-- THE DATA follows --

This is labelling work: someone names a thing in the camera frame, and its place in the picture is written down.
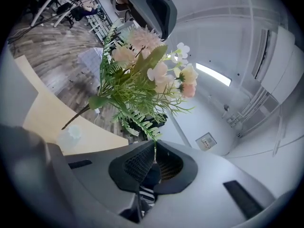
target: pipe
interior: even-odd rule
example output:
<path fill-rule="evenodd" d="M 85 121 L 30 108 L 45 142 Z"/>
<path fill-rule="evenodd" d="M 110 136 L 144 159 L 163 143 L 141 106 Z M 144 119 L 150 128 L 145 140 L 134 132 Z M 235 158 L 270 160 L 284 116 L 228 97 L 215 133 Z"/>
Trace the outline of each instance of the pipe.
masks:
<path fill-rule="evenodd" d="M 248 109 L 248 107 L 253 104 L 257 98 L 257 96 L 260 94 L 260 91 L 263 89 L 262 86 L 259 87 L 259 89 L 257 90 L 257 92 L 255 93 L 255 95 L 252 97 L 251 101 L 246 105 L 246 107 L 243 109 L 242 114 L 245 110 Z"/>
<path fill-rule="evenodd" d="M 254 104 L 252 104 L 245 113 L 242 113 L 244 117 L 247 117 L 251 110 L 256 108 L 256 106 L 261 102 L 263 101 L 263 99 L 265 98 L 267 94 L 267 91 L 265 89 L 263 89 L 263 91 L 261 92 L 261 94 L 258 96 L 258 98 L 256 99 L 256 101 L 254 102 Z"/>
<path fill-rule="evenodd" d="M 261 97 L 261 95 L 264 92 L 265 92 L 265 89 L 262 86 L 260 86 L 259 89 L 258 89 L 258 91 L 256 92 L 256 94 L 252 97 L 251 101 L 247 104 L 247 106 L 244 108 L 244 110 L 242 111 L 242 113 L 241 114 L 238 113 L 238 116 L 234 120 L 232 120 L 230 122 L 230 126 L 232 124 L 234 124 L 235 122 L 239 121 L 241 118 L 247 117 L 246 114 L 248 114 L 248 111 L 249 111 L 248 108 L 250 107 L 250 109 L 251 109 L 253 106 L 255 106 L 257 100 L 259 100 L 259 98 Z"/>
<path fill-rule="evenodd" d="M 269 98 L 268 95 L 266 95 L 264 98 L 263 98 L 263 101 L 261 101 L 257 106 L 256 108 L 254 108 L 254 110 L 246 117 L 246 119 L 243 121 L 246 122 L 250 117 L 252 117 L 261 107 L 262 105 L 265 103 L 265 101 Z"/>
<path fill-rule="evenodd" d="M 255 127 L 259 126 L 260 124 L 262 124 L 266 119 L 268 119 L 276 110 L 277 108 L 279 107 L 280 105 L 277 105 L 275 109 L 273 109 L 273 111 L 267 116 L 265 117 L 264 119 L 262 119 L 260 122 L 258 122 L 256 125 L 254 125 L 253 127 L 249 128 L 246 132 L 243 133 L 243 136 L 245 134 L 247 134 L 249 131 L 251 131 L 252 129 L 254 129 Z"/>

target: artificial flower
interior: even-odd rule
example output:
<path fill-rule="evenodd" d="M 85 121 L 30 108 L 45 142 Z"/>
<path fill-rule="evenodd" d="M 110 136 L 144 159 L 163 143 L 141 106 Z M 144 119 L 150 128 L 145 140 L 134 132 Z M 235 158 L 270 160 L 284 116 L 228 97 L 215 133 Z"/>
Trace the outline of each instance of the artificial flower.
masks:
<path fill-rule="evenodd" d="M 180 56 L 180 55 L 177 57 L 177 56 L 175 56 L 175 54 L 171 55 L 171 61 L 173 63 L 178 63 L 182 66 L 188 64 L 188 61 L 186 59 L 183 59 L 182 56 Z"/>
<path fill-rule="evenodd" d="M 146 59 L 150 55 L 150 51 L 148 49 L 142 50 L 142 57 Z"/>
<path fill-rule="evenodd" d="M 172 87 L 174 83 L 174 76 L 173 75 L 166 75 L 162 82 L 155 82 L 155 91 L 159 94 L 166 94 Z"/>
<path fill-rule="evenodd" d="M 180 91 L 183 97 L 191 98 L 195 95 L 195 85 L 181 84 Z"/>
<path fill-rule="evenodd" d="M 183 82 L 185 84 L 191 85 L 196 84 L 196 79 L 198 77 L 198 73 L 194 70 L 192 64 L 188 64 L 181 72 L 180 77 L 183 77 Z"/>
<path fill-rule="evenodd" d="M 168 66 L 165 63 L 160 62 L 155 66 L 154 69 L 148 69 L 147 76 L 151 81 L 155 80 L 155 82 L 161 83 L 166 80 L 165 75 L 167 74 L 167 71 Z"/>
<path fill-rule="evenodd" d="M 125 46 L 116 45 L 116 49 L 112 51 L 113 59 L 120 63 L 122 67 L 134 63 L 135 56 L 135 52 Z"/>
<path fill-rule="evenodd" d="M 190 47 L 184 45 L 184 43 L 177 44 L 178 55 L 182 56 L 182 58 L 188 57 L 188 52 L 190 52 Z"/>
<path fill-rule="evenodd" d="M 192 64 L 189 63 L 187 65 L 187 68 L 191 68 L 191 67 L 193 68 Z M 191 76 L 189 76 L 189 72 L 188 72 L 188 71 L 190 71 L 189 69 L 187 69 L 187 70 L 183 69 L 183 70 L 184 70 L 184 72 L 186 72 L 185 74 L 183 74 L 182 70 L 180 70 L 178 67 L 173 69 L 176 78 L 179 79 L 181 82 L 187 81 L 187 82 L 190 82 L 192 85 L 196 86 L 197 85 L 197 83 L 196 83 L 197 75 L 195 75 L 195 74 L 197 74 L 197 73 L 193 70 L 194 71 L 194 72 L 192 72 L 193 76 L 191 77 Z"/>
<path fill-rule="evenodd" d="M 146 48 L 152 51 L 155 48 L 164 45 L 158 35 L 154 33 L 154 30 L 149 31 L 147 27 L 145 29 L 141 27 L 133 29 L 127 41 L 136 50 Z"/>

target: vent
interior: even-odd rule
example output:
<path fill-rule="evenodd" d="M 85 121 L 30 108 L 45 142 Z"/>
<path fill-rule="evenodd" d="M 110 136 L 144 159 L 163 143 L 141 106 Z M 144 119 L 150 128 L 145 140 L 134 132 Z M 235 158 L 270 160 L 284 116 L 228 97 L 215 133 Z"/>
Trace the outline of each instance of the vent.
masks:
<path fill-rule="evenodd" d="M 90 164 L 92 164 L 92 162 L 90 160 L 83 160 L 83 161 L 69 163 L 68 165 L 71 169 L 75 169 L 75 168 L 83 167 L 83 166 L 90 165 Z"/>
<path fill-rule="evenodd" d="M 226 182 L 223 185 L 246 219 L 263 211 L 262 206 L 236 180 Z"/>
<path fill-rule="evenodd" d="M 257 79 L 257 75 L 260 72 L 262 63 L 266 56 L 268 38 L 269 38 L 269 30 L 262 29 L 261 37 L 260 37 L 260 44 L 258 47 L 258 52 L 257 52 L 257 57 L 256 57 L 256 63 L 252 70 L 252 75 L 255 79 Z"/>

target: ceiling light
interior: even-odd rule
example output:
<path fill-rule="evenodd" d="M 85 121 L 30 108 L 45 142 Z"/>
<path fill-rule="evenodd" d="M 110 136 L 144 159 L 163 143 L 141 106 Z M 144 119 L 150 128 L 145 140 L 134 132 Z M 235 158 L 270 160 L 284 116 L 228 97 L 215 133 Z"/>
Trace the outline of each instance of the ceiling light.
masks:
<path fill-rule="evenodd" d="M 223 76 L 222 74 L 219 74 L 218 72 L 216 72 L 206 66 L 203 66 L 203 65 L 197 63 L 196 68 L 203 71 L 204 73 L 209 74 L 210 76 L 216 78 L 217 80 L 219 80 L 220 82 L 222 82 L 223 84 L 225 84 L 227 86 L 229 86 L 231 83 L 231 79 Z"/>

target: desk
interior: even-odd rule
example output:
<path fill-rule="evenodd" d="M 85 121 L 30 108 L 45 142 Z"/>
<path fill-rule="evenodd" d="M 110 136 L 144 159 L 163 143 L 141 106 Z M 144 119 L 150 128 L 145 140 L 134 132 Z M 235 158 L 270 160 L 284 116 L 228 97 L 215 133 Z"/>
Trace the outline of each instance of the desk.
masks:
<path fill-rule="evenodd" d="M 38 91 L 23 127 L 39 134 L 46 142 L 56 143 L 61 128 L 76 114 L 61 102 L 37 76 L 25 56 L 15 59 L 18 67 Z M 64 155 L 80 154 L 109 150 L 128 145 L 128 140 L 110 133 L 83 117 L 78 117 L 73 124 L 80 126 L 82 138 L 69 150 L 62 150 Z"/>

-- THE DATA concluded --

TRY IT »
The answer must be the lines of the entries above, written out exactly from the first through the one with "Trace the outline of each instance of the pipe.", and no pictures.

ANSWER TO THE EXERCISE »
This is labelling work: someone names a thing in the camera frame, and its place in the picture is written down.
target: pipe
interior: even-odd rule
example output:
<path fill-rule="evenodd" d="M 85 121 L 30 108 L 45 142 Z"/>
<path fill-rule="evenodd" d="M 110 136 L 144 159 L 163 143 L 141 106 Z M 144 119 L 150 128 L 145 140 L 134 132 Z M 235 158 L 270 160 L 284 116 L 228 97 L 215 133 Z"/>
Trace the outline of each instance of the pipe.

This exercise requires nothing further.